Reproduce exactly the lines below from the one containing "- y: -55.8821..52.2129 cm" through the one containing "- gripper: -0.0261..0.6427", including both, and nothing else.

Start of SUPPLIED MATERIAL

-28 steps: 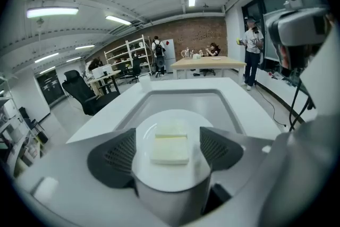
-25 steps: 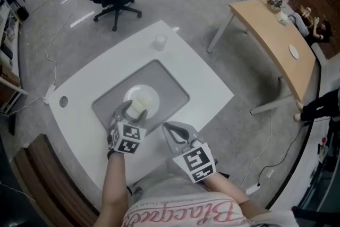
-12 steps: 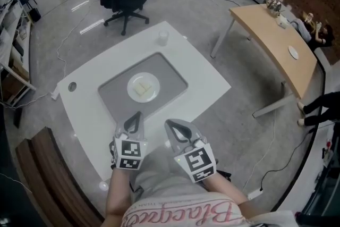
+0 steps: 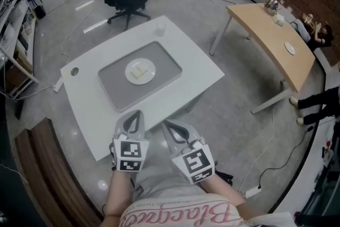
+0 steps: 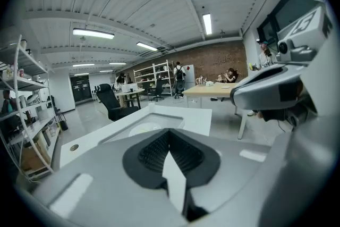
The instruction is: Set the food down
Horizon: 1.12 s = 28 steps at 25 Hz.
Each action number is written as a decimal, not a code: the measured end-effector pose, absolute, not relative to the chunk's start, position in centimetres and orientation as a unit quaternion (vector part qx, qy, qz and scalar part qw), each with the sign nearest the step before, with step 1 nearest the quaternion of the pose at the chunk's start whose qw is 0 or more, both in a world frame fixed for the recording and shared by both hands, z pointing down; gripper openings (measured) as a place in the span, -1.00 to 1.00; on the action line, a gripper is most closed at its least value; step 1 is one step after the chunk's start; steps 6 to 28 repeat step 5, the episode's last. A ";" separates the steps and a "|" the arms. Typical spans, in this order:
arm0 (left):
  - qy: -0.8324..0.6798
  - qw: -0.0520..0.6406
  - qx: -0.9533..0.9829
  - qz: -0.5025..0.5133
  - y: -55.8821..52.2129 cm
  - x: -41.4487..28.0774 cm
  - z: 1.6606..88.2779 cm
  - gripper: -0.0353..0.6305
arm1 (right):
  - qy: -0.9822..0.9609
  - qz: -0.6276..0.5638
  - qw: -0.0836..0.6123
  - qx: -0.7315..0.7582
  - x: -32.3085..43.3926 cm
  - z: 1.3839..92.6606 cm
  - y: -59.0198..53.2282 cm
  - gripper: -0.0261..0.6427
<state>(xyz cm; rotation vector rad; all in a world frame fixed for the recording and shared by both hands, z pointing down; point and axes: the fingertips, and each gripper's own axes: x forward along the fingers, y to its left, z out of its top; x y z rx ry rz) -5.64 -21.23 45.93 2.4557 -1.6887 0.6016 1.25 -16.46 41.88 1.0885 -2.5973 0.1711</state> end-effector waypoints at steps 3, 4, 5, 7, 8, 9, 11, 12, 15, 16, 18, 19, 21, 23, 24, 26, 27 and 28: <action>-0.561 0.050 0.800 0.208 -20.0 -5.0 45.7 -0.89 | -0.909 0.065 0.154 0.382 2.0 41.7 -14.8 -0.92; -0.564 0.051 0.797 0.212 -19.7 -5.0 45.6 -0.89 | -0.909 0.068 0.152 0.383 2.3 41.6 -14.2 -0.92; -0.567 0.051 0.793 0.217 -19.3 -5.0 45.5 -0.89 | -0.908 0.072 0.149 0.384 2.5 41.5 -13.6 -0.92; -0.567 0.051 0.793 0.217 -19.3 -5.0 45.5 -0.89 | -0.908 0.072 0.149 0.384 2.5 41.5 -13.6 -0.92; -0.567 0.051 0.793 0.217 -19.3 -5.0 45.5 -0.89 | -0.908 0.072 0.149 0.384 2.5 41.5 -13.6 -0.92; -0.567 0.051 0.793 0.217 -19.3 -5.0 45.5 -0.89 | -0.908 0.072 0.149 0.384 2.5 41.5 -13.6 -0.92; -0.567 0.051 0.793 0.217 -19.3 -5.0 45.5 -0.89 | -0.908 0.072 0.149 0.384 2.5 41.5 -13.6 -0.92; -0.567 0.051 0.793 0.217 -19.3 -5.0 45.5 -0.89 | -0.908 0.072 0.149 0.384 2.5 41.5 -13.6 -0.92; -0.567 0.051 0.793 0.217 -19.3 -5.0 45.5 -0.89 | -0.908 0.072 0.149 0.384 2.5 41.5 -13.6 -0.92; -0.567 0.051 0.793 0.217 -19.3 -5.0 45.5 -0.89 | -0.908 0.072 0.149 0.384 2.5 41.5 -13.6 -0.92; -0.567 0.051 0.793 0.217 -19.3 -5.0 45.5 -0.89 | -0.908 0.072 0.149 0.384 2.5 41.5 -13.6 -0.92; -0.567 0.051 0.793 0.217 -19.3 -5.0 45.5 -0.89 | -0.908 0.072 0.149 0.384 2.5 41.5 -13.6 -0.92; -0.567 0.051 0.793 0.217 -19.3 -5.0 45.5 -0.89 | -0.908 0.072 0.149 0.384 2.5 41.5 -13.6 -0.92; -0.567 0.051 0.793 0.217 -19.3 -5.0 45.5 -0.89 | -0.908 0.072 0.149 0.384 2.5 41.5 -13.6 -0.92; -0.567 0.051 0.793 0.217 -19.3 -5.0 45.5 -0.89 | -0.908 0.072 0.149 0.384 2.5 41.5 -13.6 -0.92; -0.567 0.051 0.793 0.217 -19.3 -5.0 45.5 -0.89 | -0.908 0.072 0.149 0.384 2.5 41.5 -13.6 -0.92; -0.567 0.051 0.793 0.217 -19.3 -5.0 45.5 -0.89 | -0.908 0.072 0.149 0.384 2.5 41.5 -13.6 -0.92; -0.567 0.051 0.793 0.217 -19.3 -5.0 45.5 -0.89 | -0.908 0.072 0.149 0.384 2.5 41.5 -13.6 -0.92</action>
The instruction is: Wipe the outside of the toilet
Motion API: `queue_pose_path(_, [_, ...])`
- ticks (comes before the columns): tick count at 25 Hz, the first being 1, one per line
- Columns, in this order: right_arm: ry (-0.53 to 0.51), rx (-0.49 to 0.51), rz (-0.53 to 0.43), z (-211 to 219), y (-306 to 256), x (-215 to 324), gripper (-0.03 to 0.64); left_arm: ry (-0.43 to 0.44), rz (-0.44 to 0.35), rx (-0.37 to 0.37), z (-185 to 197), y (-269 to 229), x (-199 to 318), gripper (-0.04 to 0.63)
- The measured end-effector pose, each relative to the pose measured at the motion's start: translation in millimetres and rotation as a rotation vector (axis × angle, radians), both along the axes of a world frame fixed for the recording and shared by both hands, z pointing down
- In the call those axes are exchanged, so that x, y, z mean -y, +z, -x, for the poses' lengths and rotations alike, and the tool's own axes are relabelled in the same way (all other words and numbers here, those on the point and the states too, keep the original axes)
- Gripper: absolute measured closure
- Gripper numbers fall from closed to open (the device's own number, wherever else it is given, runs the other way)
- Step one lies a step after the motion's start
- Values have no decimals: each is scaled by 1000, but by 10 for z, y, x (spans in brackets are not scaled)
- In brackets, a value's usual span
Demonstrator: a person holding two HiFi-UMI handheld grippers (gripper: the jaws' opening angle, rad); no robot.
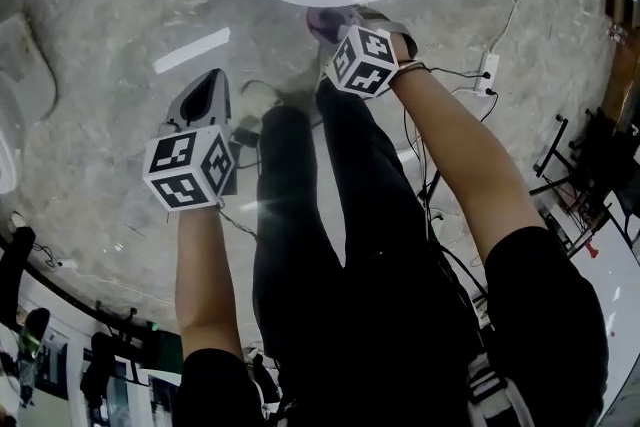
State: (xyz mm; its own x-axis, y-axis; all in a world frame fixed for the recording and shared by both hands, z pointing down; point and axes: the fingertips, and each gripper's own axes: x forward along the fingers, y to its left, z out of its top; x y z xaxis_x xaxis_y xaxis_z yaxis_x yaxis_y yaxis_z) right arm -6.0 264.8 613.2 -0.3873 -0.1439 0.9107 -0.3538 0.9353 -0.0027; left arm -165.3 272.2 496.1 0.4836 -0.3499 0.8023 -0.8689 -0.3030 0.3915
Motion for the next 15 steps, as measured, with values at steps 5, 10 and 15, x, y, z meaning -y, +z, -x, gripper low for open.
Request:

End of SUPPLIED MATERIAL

## EXERCISE ANSWER
  - y: -55.8821..52.2129 cm
  - x: -41.4487..28.0774 cm
  - z: 1.6606..88.2779 cm
  - gripper: -0.0353..0.6305
arm1 (right):
  - qy: -0.9822..0.9609
  - qz: -0.6276..0.5638
  - qw: -0.0836..0.6123
  - qx: -0.7315..0.7582
  - x: -32.3085..43.3926 cm
  - z: 1.3839..92.6606 cm
  - y: -59.0198..53.2282 cm
  - gripper: -0.0261..0.6427

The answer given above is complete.